= Task requirements =
Reproduce, from the lines below, exactly the stretch that begins at the line containing "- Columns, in" and ends at the line containing "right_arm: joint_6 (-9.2", both included.

(Beginning of Input)

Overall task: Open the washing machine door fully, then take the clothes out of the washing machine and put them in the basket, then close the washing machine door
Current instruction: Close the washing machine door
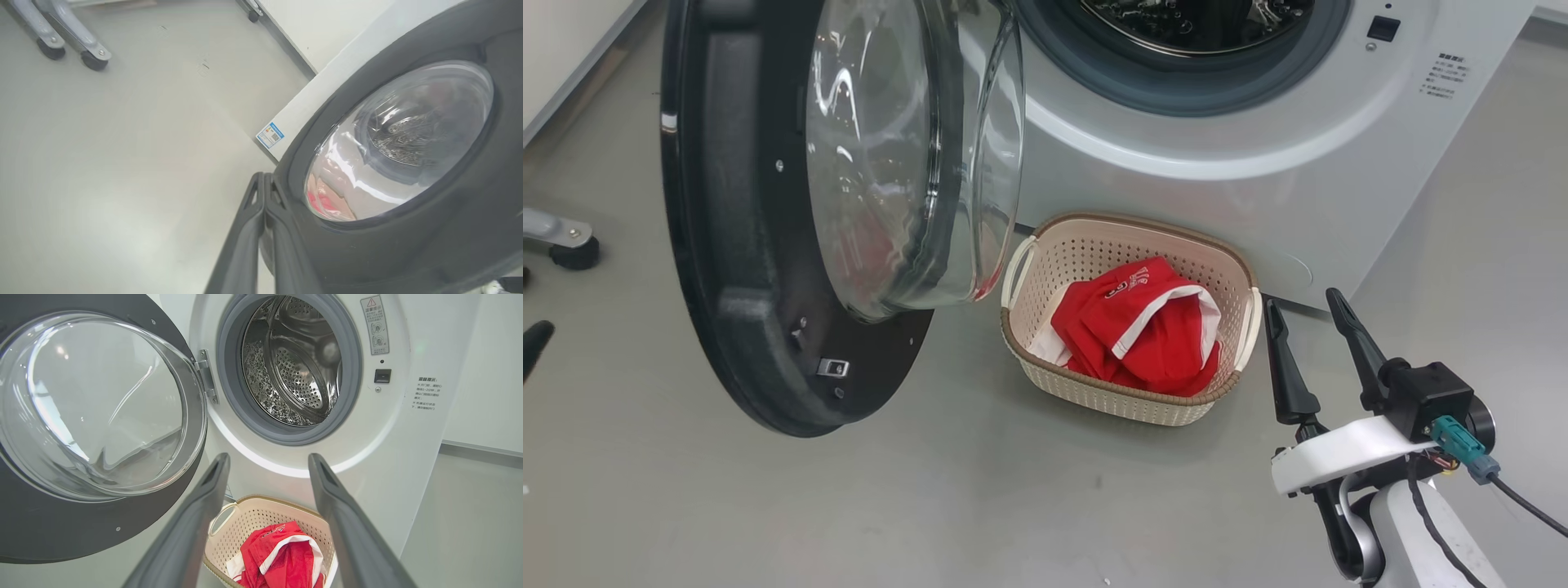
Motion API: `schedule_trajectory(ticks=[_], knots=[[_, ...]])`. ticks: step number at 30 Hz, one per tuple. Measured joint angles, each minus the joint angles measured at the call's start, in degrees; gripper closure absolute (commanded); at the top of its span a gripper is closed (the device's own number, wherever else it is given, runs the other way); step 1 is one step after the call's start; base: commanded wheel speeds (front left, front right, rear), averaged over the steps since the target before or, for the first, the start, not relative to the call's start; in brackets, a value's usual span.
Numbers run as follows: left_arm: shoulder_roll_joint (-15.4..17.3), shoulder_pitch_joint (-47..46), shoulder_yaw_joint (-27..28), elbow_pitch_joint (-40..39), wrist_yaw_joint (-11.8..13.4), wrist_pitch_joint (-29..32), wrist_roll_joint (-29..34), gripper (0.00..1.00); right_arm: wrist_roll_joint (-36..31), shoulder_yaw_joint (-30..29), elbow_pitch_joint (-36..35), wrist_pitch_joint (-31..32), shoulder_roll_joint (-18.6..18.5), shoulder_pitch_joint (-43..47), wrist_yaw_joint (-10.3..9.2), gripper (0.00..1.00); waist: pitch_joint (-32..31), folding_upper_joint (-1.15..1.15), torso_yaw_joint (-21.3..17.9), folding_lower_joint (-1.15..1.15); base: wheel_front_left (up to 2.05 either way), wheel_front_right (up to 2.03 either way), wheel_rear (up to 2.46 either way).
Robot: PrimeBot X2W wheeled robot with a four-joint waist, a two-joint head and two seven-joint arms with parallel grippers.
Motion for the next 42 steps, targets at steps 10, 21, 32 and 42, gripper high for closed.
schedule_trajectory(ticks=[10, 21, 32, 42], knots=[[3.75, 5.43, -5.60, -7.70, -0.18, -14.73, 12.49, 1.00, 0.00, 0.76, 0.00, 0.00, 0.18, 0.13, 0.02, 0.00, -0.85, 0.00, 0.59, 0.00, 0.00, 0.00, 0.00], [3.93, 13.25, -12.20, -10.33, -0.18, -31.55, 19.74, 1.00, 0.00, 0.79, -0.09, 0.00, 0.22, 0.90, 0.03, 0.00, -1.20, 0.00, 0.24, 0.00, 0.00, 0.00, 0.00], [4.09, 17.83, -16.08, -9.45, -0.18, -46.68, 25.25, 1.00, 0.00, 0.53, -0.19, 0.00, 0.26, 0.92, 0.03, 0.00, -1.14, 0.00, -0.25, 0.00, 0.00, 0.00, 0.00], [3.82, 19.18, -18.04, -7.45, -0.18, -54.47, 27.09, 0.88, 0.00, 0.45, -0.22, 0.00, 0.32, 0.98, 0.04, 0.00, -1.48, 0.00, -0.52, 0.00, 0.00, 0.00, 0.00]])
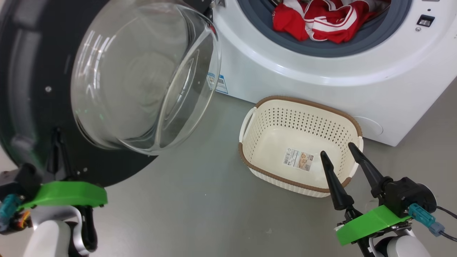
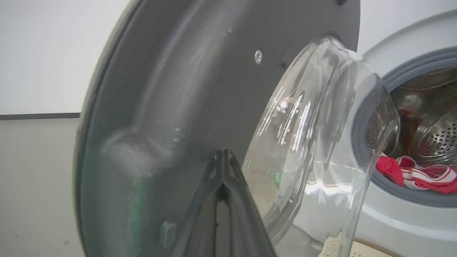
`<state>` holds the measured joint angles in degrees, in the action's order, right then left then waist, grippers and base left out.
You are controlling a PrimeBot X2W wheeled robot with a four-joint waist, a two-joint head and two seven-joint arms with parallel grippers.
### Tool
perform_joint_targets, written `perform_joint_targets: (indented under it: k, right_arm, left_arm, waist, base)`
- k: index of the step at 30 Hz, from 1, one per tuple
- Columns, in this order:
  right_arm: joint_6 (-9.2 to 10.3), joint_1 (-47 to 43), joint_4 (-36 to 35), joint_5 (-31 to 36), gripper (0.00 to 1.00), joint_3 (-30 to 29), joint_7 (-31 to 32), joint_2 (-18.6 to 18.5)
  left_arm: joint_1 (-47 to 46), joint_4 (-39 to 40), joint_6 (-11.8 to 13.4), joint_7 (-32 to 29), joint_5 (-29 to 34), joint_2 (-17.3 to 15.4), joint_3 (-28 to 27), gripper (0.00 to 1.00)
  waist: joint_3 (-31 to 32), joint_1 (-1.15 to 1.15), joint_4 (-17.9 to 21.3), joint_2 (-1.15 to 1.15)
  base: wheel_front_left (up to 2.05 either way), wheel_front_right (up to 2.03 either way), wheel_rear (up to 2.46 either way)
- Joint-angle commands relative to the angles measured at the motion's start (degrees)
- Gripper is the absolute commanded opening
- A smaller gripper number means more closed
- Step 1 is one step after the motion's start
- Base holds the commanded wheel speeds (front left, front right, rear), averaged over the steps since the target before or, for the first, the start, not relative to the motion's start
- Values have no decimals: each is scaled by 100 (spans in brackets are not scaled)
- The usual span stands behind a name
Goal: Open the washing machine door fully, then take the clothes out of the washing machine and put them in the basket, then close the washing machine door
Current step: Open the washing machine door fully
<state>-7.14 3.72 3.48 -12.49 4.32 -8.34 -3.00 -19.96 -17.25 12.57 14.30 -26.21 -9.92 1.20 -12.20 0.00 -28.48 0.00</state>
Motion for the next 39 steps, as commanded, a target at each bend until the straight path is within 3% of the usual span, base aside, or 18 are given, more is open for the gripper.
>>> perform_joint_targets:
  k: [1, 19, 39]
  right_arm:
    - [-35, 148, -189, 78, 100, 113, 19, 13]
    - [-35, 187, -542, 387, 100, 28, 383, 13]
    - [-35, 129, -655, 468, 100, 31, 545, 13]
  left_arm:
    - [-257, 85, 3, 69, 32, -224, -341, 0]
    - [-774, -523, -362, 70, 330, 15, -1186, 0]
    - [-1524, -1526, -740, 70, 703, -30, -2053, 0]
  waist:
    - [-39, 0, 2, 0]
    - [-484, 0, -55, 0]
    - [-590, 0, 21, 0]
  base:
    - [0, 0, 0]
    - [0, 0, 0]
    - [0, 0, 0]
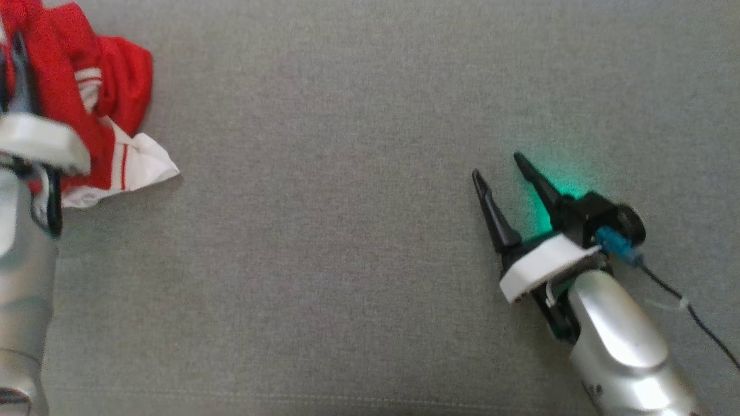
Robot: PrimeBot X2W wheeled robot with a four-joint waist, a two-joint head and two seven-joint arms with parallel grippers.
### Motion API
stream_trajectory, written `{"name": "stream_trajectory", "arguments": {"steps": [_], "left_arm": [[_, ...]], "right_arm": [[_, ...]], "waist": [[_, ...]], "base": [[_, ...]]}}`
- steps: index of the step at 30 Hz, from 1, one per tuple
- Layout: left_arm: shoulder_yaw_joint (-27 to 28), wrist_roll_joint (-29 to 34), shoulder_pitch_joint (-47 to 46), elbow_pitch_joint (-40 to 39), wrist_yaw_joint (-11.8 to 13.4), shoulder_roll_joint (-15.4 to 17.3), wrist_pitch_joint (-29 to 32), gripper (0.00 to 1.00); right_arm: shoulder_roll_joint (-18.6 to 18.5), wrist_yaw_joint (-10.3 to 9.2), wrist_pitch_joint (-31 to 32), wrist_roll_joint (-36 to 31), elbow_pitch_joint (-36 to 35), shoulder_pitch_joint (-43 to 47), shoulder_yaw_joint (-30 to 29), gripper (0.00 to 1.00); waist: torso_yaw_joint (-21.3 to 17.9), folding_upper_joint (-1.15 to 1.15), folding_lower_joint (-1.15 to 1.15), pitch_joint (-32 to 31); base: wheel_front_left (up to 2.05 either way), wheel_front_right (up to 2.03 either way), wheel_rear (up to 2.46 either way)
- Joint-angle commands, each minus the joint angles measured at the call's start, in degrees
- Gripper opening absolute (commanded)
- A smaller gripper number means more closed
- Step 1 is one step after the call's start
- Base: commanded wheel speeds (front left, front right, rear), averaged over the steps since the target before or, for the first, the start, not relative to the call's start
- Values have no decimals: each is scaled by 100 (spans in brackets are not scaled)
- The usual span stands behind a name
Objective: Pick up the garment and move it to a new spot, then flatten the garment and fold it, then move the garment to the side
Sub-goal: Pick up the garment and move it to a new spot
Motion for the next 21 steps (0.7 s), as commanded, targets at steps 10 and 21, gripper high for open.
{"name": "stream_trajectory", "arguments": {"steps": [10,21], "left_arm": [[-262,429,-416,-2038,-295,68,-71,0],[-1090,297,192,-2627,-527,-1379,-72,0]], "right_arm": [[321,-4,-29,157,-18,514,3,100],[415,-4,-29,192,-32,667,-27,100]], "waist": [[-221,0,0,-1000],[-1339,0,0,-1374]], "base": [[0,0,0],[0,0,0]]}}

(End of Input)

= Response =
- Columns, in this order:
  right_arm: joint_6 (-9.2 to 10.3), joint_1 (-47 to 43), joint_4 (-36 to 35), joint_5 (-31 to 36), gripper (0.00 to 1.00), joint_3 (-30 to 29), joint_7 (-31 to 32), joint_2 (-18.6 to 18.5)

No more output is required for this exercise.